Ma c’è un altro aspetto, il più grave, a mio modo di vedere, ed è l’assenza di una figura maschile reale, forte, autorevole o autoritaria. Manca il padre, manca l’uomo. E anche questo goal a porta vuota le registe riescono a mancarlo mirabilmente, spedendo il pallone sugli spalti. Infatti, mi sta bene parlare dell’assenza del maschio, e il film presenta tutte le carte in regola per poterlo fare: ma non c’è nessun approfondimento, nessuno sguardo critico su questa assenza, il che mi fa sospettare che le registe abbiano pagato i guardialinee e giochino in costante fuori gioco: ossia, per eliminare anche un ulteriore elemento di problematicità, il maschio, fanno che rimuoverlo. Ma il rimosso ritorna. La protagonista vive con la madre, e la figura paterna è incarnata dal fratello: del padre non ci viene detto niente. Perché non c’è? Che fa, dov’è? Boh? Come sono rimaste incinte le ragazze? In tutto questo, i rispettivi compagni sono cazzi eiaculanti, e basta: la paternità è esclusa totalmente dal discorso, senza che però venga fornita alcuna motivazione di questa esclusione.

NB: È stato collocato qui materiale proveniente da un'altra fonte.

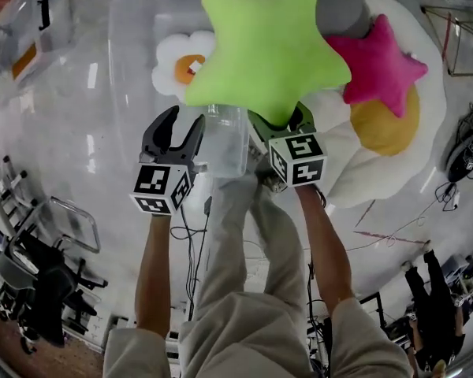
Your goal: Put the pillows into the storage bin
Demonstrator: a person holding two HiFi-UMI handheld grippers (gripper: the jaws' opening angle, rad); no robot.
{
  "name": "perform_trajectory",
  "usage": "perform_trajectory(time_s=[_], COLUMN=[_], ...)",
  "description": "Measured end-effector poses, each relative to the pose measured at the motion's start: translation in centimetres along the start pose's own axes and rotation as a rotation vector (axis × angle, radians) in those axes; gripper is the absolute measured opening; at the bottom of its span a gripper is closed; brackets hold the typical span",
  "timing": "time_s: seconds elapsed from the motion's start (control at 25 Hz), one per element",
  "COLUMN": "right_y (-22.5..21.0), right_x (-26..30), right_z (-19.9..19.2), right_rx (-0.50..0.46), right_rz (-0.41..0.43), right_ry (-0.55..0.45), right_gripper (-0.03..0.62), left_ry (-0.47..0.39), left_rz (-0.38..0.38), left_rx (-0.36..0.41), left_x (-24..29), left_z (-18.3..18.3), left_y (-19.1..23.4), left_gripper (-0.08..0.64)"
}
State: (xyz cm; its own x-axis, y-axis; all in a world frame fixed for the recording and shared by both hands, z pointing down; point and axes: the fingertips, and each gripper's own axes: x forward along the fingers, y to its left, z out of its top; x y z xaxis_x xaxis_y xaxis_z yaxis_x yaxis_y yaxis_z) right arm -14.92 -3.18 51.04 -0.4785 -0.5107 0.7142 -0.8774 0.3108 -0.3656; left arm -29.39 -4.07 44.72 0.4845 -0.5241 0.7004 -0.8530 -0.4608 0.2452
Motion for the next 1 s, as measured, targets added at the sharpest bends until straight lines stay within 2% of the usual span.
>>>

Il film, in generale, è ipocrita. Le registe sembrano fin dall’inizio solidali con le 17 ragazzine, solidarietà che si rivela in tutta la sua inautenticità nel finale quando, la ragazza, leader delle madri adolescenziali, a seguito di un incidente, perde il figlio e lascia la città, abbandonando a loro stesse le altre madri-ragazze. A questo punto ha inizio un monologo, che definirei banale e del cazzo, in cui stringi stringi la morale è “ragazze, va bene, volevate i bambini, ma noi ve l’avevamo detto che erano solo capricci.” Ma anche qui, su calcio piazzato, le registe mancano la porta e addirittura si fanno autogol, perché in realtà non hanno nemmeno il coraggio di dire da quale parte stanno, ossia dalla parte degli adulti, dei grandi, che sanno che i figli non sono feticci, non sono oggetti che si portano a spasso per la città come simbolo della propria emancipazione perché per quello esistono le All Star. Ecco, no, niente di tutto ciò. La frase finale recita “una ragazza che sogna non si può fermare” o una stronzata simile. Della serie “sogna sogna, tanto sei un treno destinato a infrangersi contro il muro della realtà.”
Un film godibile, ma che lascia tutto invariato. Come le 17 isteriche.